Only the pictures are to be left out; return the rest of the data exactly as it stands.

--- --- ---

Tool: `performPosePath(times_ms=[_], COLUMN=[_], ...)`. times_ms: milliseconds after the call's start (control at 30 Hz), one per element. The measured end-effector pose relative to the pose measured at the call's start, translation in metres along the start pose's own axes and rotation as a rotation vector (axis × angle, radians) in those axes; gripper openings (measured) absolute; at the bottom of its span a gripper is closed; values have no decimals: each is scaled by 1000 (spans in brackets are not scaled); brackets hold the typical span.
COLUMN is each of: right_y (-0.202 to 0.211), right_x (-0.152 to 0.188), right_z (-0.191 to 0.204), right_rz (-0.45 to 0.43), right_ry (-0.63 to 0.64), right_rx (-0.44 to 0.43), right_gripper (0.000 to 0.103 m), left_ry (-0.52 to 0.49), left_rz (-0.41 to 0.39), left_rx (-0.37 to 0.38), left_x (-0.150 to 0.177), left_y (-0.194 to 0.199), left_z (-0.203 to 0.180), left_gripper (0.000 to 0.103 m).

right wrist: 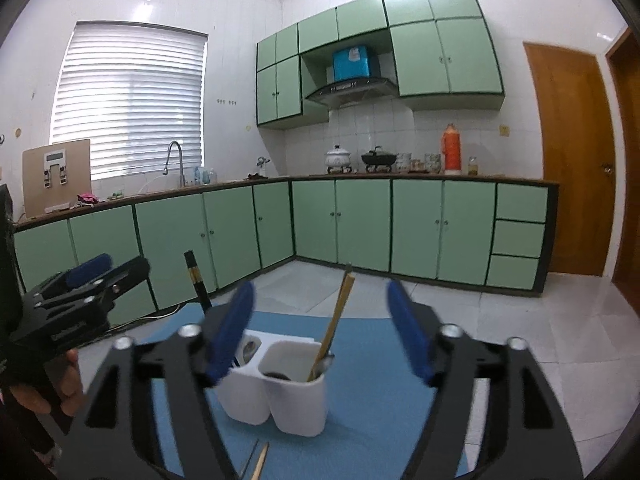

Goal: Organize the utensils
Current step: 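Carry both chopsticks over the white holder and release them inside, then move the right tool to the last wooden chopstick and grasp it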

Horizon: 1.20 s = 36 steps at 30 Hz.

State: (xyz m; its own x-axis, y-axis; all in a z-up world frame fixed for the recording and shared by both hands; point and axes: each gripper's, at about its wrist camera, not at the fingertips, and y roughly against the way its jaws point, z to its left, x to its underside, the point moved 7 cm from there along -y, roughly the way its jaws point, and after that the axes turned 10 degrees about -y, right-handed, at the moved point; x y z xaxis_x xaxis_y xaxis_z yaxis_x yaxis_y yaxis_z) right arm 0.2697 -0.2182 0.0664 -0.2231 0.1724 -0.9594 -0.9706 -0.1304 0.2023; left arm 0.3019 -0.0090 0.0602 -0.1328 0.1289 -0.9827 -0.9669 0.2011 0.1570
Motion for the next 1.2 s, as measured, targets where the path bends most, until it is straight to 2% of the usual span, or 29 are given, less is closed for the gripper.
performPosePath(times_ms=[67,233,800,967,1200], right_y=[15,44,109,113,120], right_x=[9,37,182,219,252], right_z=[1,0,8,17,29], right_rz=[-9,9,150,191,192], right_ry=[4,5,-30,-9,8], right_rx=[2,1,51,61,72], right_gripper=[83,88,88,78,63], left_ry=[-7,-30,-42,-61,-63], left_rz=[-1,27,196,235,260], left_rx=[-10,-22,-82,-100,-125], left_x=[7,33,152,178,199], left_y=[14,42,116,128,138], left_z=[-1,-7,-15,-16,-13], left_gripper=[94,96,97,97,97])
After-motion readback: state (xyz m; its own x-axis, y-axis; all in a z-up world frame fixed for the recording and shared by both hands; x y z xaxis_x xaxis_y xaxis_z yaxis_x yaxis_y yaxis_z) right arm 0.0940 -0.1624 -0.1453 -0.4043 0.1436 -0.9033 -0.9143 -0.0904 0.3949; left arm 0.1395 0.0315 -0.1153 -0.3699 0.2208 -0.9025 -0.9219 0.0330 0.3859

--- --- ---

• Expected output:
Tool: `performPosePath(times_ms=[_], COLUMN=[_], ...)`. times_ms: milliseconds after the call's start (control at 30 Hz), one per element. The measured end-effector pose relative to the pose measured at the call's start, translation in metres along the start pose's own axes and rotation as a rotation vector (axis × angle, radians) in those axes; gripper openings (measured) absolute; at the bottom of its span a gripper is closed; values have no decimals: each is scaled by 1000 (spans in brackets are not scaled); brackets hold the typical span.
COLUMN is each of: right_y (-0.202 to 0.211), right_x (-0.152 to 0.188), right_z (-0.191 to 0.204), right_rz (-0.45 to 0.43), right_ry (-0.63 to 0.64), right_rx (-0.44 to 0.43), right_gripper (0.000 to 0.103 m), left_ry (-0.52 to 0.49), left_rz (-0.41 to 0.39), left_rx (-0.37 to 0.38), left_x (-0.150 to 0.177), left_y (-0.194 to 0.199), left_z (-0.203 to 0.180), left_gripper (0.000 to 0.103 m).

right wrist: 

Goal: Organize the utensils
Current step: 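Carry both chopsticks over the white holder and release them inside, then move the right tool to the last wooden chopstick and grasp it
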
Horizon: 1.20 s = 36 steps at 30 Hz.

State: (xyz m; its own x-axis, y-axis; all in a z-up world frame fixed for the recording and shared by both hands; point and axes: each gripper's, at about its wrist camera, not at the fingertips, and y roughly against the way its jaws point, z to its left, x to its underside, the point moved 7 cm from there along -y, roughly the way its jaws point, and after that the axes turned 10 degrees about -y, right-handed, at the moved point; x y z xaxis_x xaxis_y xaxis_z yaxis_x yaxis_y yaxis_z) right arm 0.2697 -0.2182 0.0664 -0.2231 0.1724 -0.9594 -0.9706 -0.1304 0.2023; left arm 0.3019 -0.0090 0.0602 -0.1328 0.1289 -0.9827 -0.9669 0.2011 0.1570
Motion for the next 1.2 s, as measured, targets where the path bends most, until it is straight to 2% of the usual span, or 29 are given, less is closed for the gripper.
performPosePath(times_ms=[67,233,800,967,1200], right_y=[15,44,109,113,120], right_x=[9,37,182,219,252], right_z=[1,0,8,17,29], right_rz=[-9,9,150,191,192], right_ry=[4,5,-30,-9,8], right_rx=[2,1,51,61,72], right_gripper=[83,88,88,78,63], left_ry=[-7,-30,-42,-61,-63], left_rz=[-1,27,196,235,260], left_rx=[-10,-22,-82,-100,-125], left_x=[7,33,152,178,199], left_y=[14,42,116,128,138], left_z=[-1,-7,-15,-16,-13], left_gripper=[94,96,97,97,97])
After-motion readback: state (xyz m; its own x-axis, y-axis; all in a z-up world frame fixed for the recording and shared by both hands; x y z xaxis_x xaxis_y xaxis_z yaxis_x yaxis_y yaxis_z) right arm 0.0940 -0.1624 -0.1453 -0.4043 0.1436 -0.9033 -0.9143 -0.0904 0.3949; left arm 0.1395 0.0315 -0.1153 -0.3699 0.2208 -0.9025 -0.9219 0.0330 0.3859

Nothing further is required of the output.